La Chine a son Hollywood : une “Cité du cinéma” grande comme 500 terrains de football a été inaugurée samedi, avec l’ambition d’attirer les tournages sur ce site présenté comme “le plus grand investissement de l’histoire mondiale” du secteur.
Cinquante milliards de yuans (6,5 milliards d’euros) ont été dépensés pour construire ce complexe de 376 hectares situé dans la ville balnéaire de Qingdao (est), selon le conglomérat privé chinois Wanda, initiateur du projet.
Trente studios –dont “le plus grand du monde”, mesurant 10.000 mètres carrés– ont déjà été construits. Dix autres suivront dans les prochaines années, promet le groupe spécialisé dans l’immobilier, le cinéma et le sport.
Outre des lieux de tournage et de post-production, cette pharaonique “Cité orientale du cinéma” comprend aussi une salle de spectacle, une école, un hôpital, des hôtels de luxe ou encore un yacht club — inspiré par celui de Monaco.
Le grand public est également visé, avec un centre commercial géant de 360.000 mètres carrés. Il comprend des boutiques, des cafés, des restaurants, une patinoire, un parc d’attraction, un parc aquatique et “le plus grand cinéma d’Asie”.
“C’est le plus grand investissement de l’histoire mondiale dans le secteur du cinéma et de la télévision”, assure Wanda.
Le groupe, dirigé par l’homme d’affaires Wang Jianlin (4e fortune de Chine selon Bloomberg) n’est pas un novice en cinéma. Il produit des films, a acquis la chaîne américaine de salles obscures AMC en 2012 et a racheté le studio hollywoodien Legendary (Jurassic World, Interstellar, Godzilla) en 2016.
– Sans DiCaprio –
“Ce site va aider le cinéma chinois dans son développement, et promouvoir sa marche vers l’international”, s’est enthousiasmé samedi M. Wang. Seul un petit nombre d’oeuvres chinoises parviennent pour l’instant à séduire un public étranger.

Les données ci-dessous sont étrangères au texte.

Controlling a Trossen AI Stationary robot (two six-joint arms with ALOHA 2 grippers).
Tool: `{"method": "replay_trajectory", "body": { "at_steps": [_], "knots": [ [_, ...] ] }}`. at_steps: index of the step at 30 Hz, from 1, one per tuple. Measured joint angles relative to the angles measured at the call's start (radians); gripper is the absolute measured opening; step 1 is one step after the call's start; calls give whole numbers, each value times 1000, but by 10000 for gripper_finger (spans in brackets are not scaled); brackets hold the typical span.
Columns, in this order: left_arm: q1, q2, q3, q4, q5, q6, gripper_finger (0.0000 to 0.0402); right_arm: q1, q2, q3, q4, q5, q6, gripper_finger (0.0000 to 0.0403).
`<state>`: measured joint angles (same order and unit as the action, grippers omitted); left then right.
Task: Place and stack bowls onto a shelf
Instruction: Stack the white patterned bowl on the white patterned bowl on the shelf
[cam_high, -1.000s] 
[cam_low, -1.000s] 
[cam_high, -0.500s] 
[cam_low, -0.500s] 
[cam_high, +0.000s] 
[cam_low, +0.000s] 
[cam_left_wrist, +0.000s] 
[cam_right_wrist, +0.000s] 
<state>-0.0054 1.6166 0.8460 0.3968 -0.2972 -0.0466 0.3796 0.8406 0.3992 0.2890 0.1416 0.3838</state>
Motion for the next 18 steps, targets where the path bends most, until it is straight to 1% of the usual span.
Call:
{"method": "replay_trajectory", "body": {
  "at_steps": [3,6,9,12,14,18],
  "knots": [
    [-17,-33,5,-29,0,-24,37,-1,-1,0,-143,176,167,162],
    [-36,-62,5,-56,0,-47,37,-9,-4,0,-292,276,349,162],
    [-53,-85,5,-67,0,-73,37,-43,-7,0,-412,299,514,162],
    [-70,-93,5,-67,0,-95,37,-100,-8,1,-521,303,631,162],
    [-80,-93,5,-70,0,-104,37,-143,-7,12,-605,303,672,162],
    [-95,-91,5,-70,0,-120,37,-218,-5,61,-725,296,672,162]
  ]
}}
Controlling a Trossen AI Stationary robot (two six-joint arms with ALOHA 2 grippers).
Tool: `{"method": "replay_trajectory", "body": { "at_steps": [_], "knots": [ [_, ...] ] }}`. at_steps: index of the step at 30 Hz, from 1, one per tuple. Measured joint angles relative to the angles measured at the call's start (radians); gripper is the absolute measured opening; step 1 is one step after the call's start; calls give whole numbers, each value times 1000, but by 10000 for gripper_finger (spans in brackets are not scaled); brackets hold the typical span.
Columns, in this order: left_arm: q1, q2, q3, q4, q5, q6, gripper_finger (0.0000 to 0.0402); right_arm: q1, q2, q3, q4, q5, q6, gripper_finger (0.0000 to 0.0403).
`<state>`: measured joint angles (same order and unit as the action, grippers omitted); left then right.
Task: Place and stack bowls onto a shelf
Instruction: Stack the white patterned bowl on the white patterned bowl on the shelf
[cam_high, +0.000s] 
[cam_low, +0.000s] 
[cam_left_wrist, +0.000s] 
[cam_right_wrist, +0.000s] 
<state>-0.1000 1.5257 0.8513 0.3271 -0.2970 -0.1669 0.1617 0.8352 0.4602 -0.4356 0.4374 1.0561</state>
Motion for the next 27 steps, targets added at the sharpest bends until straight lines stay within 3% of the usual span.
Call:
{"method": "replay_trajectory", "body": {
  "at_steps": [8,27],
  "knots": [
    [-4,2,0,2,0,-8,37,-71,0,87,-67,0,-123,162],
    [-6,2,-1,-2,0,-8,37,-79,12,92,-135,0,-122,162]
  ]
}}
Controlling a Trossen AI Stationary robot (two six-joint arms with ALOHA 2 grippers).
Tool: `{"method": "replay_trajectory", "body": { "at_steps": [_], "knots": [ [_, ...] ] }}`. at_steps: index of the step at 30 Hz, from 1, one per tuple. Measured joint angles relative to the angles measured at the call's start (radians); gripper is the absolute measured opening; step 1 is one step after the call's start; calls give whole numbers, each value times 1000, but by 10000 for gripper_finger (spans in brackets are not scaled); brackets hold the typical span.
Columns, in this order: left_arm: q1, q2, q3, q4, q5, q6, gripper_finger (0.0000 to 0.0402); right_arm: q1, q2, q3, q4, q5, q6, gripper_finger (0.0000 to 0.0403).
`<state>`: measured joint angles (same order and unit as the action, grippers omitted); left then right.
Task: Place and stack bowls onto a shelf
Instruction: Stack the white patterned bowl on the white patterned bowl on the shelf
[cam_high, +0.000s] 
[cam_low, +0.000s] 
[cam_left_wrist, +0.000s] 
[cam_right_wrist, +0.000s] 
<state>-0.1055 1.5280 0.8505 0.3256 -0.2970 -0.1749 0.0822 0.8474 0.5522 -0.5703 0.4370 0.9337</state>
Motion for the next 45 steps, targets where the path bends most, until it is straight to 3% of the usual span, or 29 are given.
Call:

Outre quelques films chinois, deux blockbusters sino-américains ont déjà été tournés dans cette Cité du cinéma de Qingdao: “La Grande Muraille” (2016, avec Matt Damon) et “Pacific Rim Uprising” (2018).
Le chantier avait débuté en grande pompe en 2013 lors d’une cérémonie fastueuse en présence de Nicole Kidman, Leonardo DiCaprio et John Travolta.
Mais aucune star étrangère n’était présente samedi lors de la cérémonie d’ouverture, volontairement minimaliste. Un signe que Wanda affiche désormais une certaine prudence.
“A l’origine, ces studios voulaient attirer les grosses productions hollywoodiennes. Mais les Américains ont depuis compris qu’il est compliqué de tourner en Chine: difficultés de communication, méthodes de travail différentes et longueur du processus pour obtenir les autorisations de filmer”, note Natacha Devillers, productrice française basée en Chine depuis une dizaine d’années.
“Depuis l’échec relatif de +La Grande Muraille+, le nombre de coproductions prévues ici a considérablement diminué”, déclare-t-elle. Ce blockbuster du réalisateur chinois Zhang Yimou s’était avéré rentable, mais avait subi un sévère accueil critique de la part des spectateurs.
– ‘Quelques déboires’ –
Le groupe Wanda entend malgré tout faire de cette Cité du cinéma “la base de production la plus attractive du monde”, devant Hollywood.
“L’ouverture de ce site est incontestablement positive pour le secteur. C’est une option supplémentaire pour les tournages”, souligne Wang Luna, PDG de la société de production chinoise Juben Pictures. Elle fera tourner ici en 2019 “Le Dernier Loup 2”, la suite d’un film d’aventure franco-chinois réalisé par Jean-Jacques Annaud.
“Après, l’industrie chinoise du cinéma est si énorme que (ces nouvelles infrastructures) n’auront pas un impact énorme. Sans compter que Wanda connaît actuellement quelques déboires”, note Mme Wang.
Le groupe est très endetté après une frénésie d’achats à l’étranger. Depuis 2017, il a été contraint par les autorités de céder de nombreux hôtels ou encore la part de 20% qu’il détenait dans le club de football espagnol Atletico Madrid.
Quant aux studios inaugurés samedi, il les a vendus… à un rival du secteur immobilier, se contentant désormais d’en assurer la gestion.
“La Chine voit toujours plus gros, plus grand que tout le monde”, souligne la productrice Natacha Devillers. “Le défi sera maintenant d’attirer suffisamment de films par an pour pouvoir faire tourner l’opération”.